## What to do
Return the complete listing without omission.

Segment Start: Input data

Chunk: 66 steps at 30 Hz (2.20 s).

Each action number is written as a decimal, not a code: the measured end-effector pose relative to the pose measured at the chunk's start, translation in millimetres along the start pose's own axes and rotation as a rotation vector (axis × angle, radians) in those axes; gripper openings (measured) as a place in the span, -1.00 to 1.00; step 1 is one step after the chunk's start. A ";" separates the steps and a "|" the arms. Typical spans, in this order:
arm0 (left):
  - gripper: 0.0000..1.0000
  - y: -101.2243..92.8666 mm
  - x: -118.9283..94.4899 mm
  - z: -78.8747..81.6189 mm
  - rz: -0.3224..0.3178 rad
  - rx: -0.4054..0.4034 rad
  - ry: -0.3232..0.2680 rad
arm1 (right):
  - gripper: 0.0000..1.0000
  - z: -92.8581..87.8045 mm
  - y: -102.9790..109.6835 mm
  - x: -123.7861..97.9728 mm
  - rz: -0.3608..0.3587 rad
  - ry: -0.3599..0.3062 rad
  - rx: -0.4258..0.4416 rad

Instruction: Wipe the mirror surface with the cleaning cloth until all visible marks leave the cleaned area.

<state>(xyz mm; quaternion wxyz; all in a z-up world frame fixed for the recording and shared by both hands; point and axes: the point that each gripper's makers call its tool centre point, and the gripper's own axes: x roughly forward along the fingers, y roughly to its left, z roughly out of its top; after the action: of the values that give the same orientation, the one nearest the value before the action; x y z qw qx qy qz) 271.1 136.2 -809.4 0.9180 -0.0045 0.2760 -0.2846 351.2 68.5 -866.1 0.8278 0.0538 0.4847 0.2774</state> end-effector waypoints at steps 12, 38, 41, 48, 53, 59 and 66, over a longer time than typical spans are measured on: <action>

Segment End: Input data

## Answer space
Chunk: 66 steps at 30 Hz (2.20 s).

Each action number is written as a decimal, not a code: the measured end-effector pose relative to the pose measured at the chunk's start, translation in millimetres along the start pose's own axes and rotation as a rotation vector (axis × angle, radians) in those axes; gripper openings (measured) as a place in the span, -1.00 to 1.00; step 1 is one step after the chunk's start. A ";" separates the steps and a "|" the arms. Typical spans, in this order:
arm0 (left):
  - gripper: 0.0000..1.0000
  - y: -101.2243..92.8666 mm
  - x: -118.9283..94.4899 mm
  - z: -78.8747..81.6189 mm
  - rz: -0.3224..0.3178 rad
  - rx: -0.4054..0.4034 rad
  - ry: -0.3232..0.2680 rad
arm1 (right):
  - gripper: 0.0000..1.0000
  - z: -92.8581..87.8045 mm
  - y: -102.9790..109.6835 mm
  - x: -123.7861..97.9728 mm
  - rz: -0.3608..0.3587 rad
  - ry: -0.3599..0.3062 rad
  - rx: -0.4258..0.4416 rad

Instruction: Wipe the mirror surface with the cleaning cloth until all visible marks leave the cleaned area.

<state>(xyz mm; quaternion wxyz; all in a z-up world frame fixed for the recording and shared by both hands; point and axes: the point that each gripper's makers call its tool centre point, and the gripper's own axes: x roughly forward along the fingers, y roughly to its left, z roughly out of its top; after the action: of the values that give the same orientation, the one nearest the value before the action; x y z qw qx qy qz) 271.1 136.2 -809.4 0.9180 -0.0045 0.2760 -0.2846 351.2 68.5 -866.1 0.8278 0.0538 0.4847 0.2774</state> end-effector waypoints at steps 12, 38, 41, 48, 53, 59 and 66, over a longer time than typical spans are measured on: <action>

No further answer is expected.